FDP politicians against compulsory vaccination: Wolfang Kubicki dismantles himself

FDP politicians against compulsory vaccination
The Kubicki Method: How to Successfully Confuse Liberalism and Recklessness

Wolfgang Kubicki, Deputy Federal Chairman of the FDP and Vice President of the Bundestag

© Martin Schutt / DPA

At least 20 FDP MPs have spoken out in a draft application against mandatory vaccination – including party vice Wolfgang Kubicki.

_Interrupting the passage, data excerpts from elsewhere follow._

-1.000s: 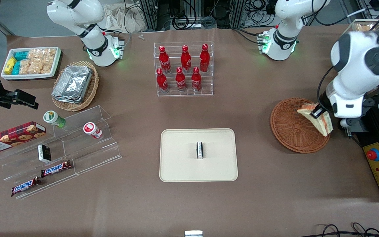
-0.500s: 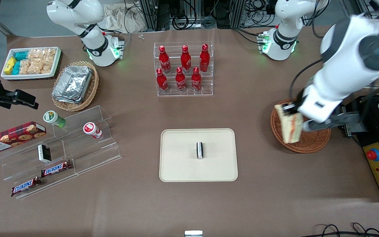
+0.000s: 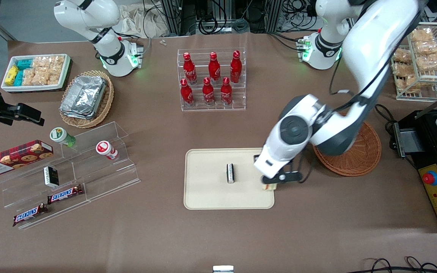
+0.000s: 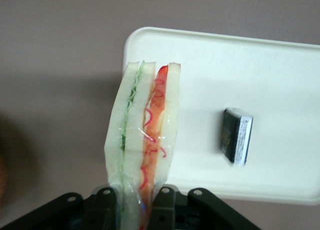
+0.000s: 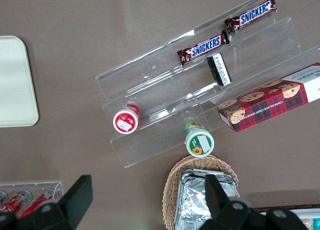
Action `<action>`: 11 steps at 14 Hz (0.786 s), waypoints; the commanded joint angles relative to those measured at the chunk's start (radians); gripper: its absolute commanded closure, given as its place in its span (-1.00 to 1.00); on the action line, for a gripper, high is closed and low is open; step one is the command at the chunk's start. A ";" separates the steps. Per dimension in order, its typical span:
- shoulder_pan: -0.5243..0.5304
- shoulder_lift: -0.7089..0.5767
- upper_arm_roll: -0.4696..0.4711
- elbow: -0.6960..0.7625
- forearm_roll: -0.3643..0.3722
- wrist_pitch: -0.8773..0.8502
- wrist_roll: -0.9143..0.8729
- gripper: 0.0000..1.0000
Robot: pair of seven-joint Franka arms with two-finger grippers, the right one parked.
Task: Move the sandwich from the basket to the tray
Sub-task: 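Lift the sandwich and carry it toward the cream tray, then lower the sandwich onto the tray beside the black box and release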
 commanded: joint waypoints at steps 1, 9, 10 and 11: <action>-0.065 0.095 0.080 0.089 0.037 0.052 -0.018 1.00; -0.075 0.132 0.116 0.067 0.037 0.075 0.051 -0.99; -0.075 0.130 0.116 0.067 0.036 0.075 0.053 -1.00; -0.075 0.127 0.116 0.067 0.033 0.075 0.050 -1.00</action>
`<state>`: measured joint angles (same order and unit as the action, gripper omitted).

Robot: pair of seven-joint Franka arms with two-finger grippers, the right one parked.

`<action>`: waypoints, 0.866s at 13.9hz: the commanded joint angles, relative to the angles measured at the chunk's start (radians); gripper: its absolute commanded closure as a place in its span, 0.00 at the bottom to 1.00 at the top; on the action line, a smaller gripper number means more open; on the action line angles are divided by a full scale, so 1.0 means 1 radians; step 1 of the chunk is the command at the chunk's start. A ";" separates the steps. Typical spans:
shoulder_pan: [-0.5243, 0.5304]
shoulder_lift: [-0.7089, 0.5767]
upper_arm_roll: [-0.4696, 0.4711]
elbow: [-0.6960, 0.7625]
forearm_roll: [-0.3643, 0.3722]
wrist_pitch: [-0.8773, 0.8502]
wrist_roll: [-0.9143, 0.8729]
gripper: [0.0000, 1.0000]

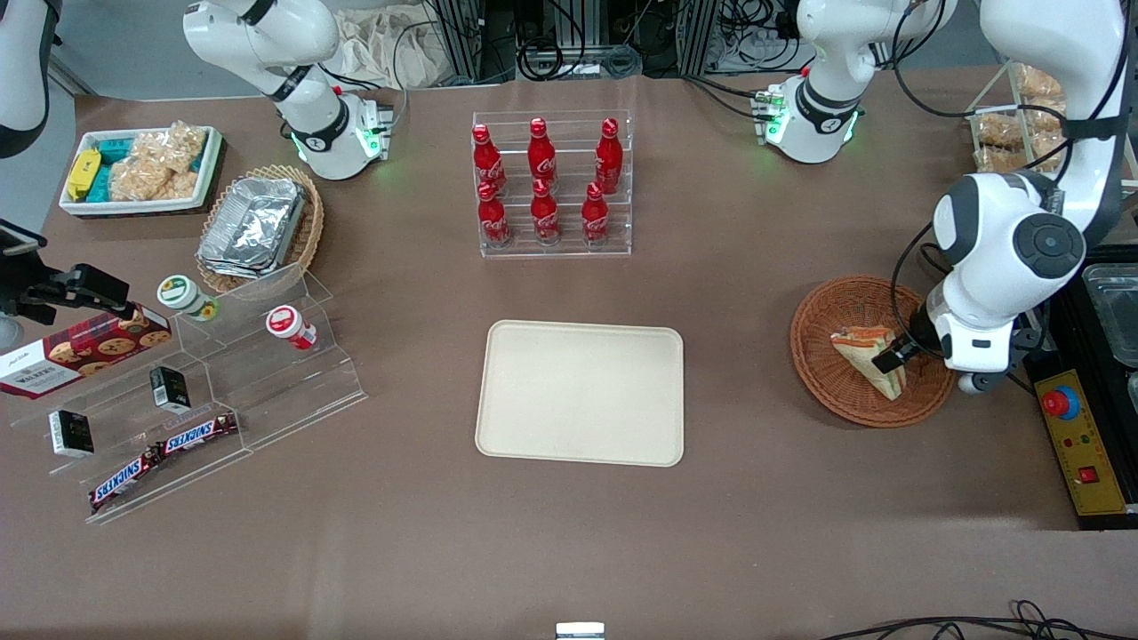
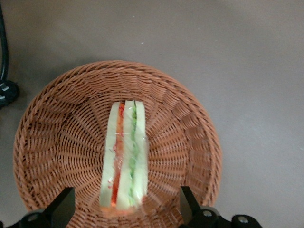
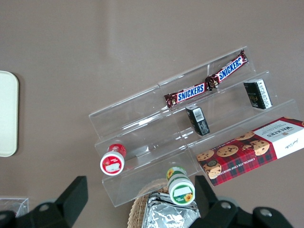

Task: Place sandwich from basket to tray
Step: 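Close the left gripper on the sandwich's upright edge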

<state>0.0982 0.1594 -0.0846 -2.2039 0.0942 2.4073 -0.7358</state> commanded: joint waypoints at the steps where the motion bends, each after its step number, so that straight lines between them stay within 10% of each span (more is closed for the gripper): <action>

In an interview he gave an impressive demonstration of how you can use arguments to dismantle yourself.

FDP veteran Wolfgang Kubicki has achieved mastery in making others shake their heads in 51 years of party membership. The fact that the now 69-year-old is offensive should be granted to him – after all, he obviously likes to do it with all his heart. In any case, the much-vaunted clear edge among politicians is a seductive fruit.

Whether Karl Lauterbach, Gregor Gysi or Joschka Fischer: The public likes to look after one or two quirks of politicians who swim against the current, who defend their opinion even against great resistance. It becomes difficult, however, when the clear edge mutates into clear nonsense. Kubicki has demonstrated this impressively these days.

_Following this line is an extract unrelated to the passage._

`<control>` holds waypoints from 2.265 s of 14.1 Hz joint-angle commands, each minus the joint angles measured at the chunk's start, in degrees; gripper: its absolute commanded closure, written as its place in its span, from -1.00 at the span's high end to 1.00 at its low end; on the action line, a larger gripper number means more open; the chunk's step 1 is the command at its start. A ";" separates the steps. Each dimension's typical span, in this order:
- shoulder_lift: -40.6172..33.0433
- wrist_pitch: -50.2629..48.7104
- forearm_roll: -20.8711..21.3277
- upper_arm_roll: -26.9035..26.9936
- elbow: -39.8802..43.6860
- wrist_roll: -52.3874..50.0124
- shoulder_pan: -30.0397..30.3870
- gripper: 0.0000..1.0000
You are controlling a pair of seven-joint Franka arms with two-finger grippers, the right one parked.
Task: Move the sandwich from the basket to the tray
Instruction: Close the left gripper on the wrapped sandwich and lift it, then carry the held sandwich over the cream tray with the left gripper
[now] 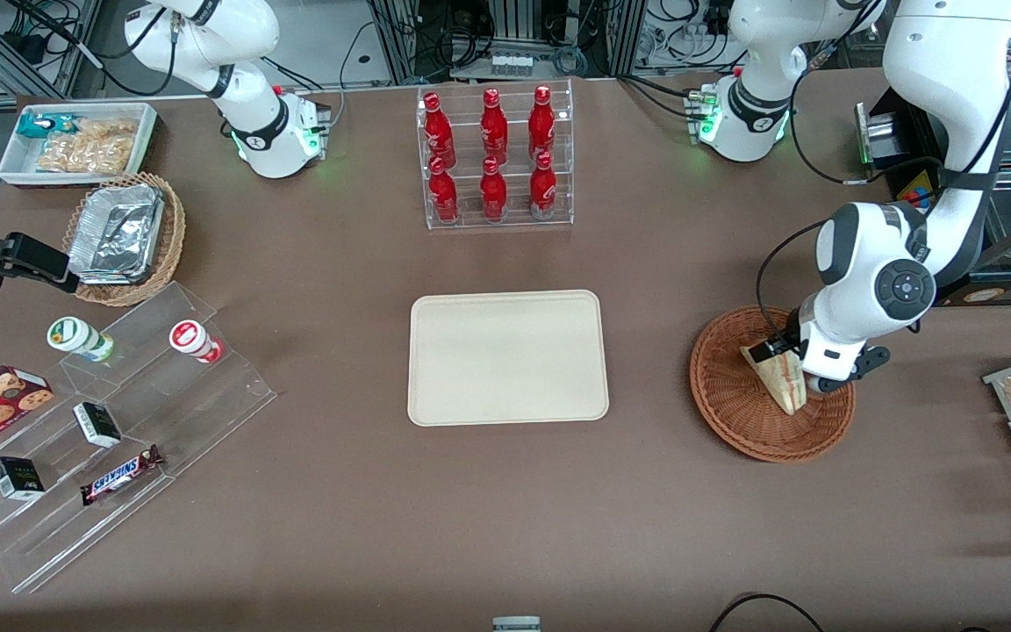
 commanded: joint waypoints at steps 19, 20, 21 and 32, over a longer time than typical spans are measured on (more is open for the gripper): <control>-0.33 -7.33 0.50 -3.06 12.47 -2.41 -3.79 -0.91; -0.16 -8.84 0.50 -3.32 13.97 -2.85 -6.41 -0.91; 0.02 -9.64 0.16 -3.32 14.86 -3.55 -9.31 -0.91; 20.39 -9.83 -1.25 -3.33 36.38 -18.15 -36.75 -0.91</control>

The compulsory vaccination does not contradict liberal thinking

Most recently, the passionate knocker said he had gathered more than 30 FDP MPs around him. The goal of these knights of the Schwafelrunde: nip the corona vaccination in the bud. After all, it’s about nothing other than freedom! However, Kubicki put the Corone on top of it in an interview with “Zeit” published on Saturday. In it he gets lost in not only questionable, but also in many points completely negligent arguments. Kubicki confuses liberalism with recklessness.

The compulsory vaccination, which was excluded from politics not so long ago, contradicts his “whole view of man”. Kubicki sees “1G” as the best way – everyone “who comes to a hospital or a nursing home, for example” should be tested. Recently he himself voted for medical personnel to be vaccinated. But that’s enough, or more precisely, “the limit of what is reasonable”. Above all, this is consistently inconsistent.

By the way, it is now clear, continues Kubicki, that people who have been vaccinated are also contagious. A fine example of how you can lie with true words. To say it one last time, hopefully: Yes, people who have been vaccinated can also infect other people with Corona. But this is much less the case than with their defiant fellow citizens – quite apart from the fact that the vaccinated is more likely to survive the infection better than Kubicki a corked red wine.

“We all want to get out of the pandemic as quickly and easily as possible,” said Kubicki. He is right. However, a compulsory vaccination would be just that – not only the fastest, but above all the only way out of the Corona hamster wheel. Because everything else has already been tried. Whether compulsory vaccination is legal always depends on a crucial component: proportionality. The legislature must ask whether the duty of the state to protect its citizens outweighs the personal freedom of the individual. And no: that in no way contradicts liberal thinking. That is nothing more than the core task of every government: protecting the citizens.

Kubicki is his own rhetorical risk group

When it comes to statements like: “I don’t want China to be our role model,” it seems as if Kubicki’s tongue has outgrown his mind. In one sentence, it seems as if he wants to assume that the Federal Republic of Germany is pulling a one-way ticket in the direction of AutoKrasien, only to then ponder: “We can change opinions after all”. But he himself would never base his “political decisions on opinion polls.” Yes what now?

Because the 69-year-old is clearly his very own rhetorical risk group, a comparison between the corona pandemic and the flu epidemic should of course not be missing. Because he saw in an article three years ago that a wave of winter flu could also overload the health system, the state should rather take care of increasing hospital capacities instead of tinkering with basic rights. He might as well say: Instead of putting a protective grille in front of the burning fireplace, we should rather take care of more firefighters. Surprise: It does not occur to Kubicki that one measure does not exclude the other.

In the end, it’s all just tiring. Because actually the FDP MP Konstantin Kuhle already in February 2020 in the Talk show “Chez Krömer” Everything about personalities Kubicki said: “You have to say, Wolfgang is slowly getting a little weird”.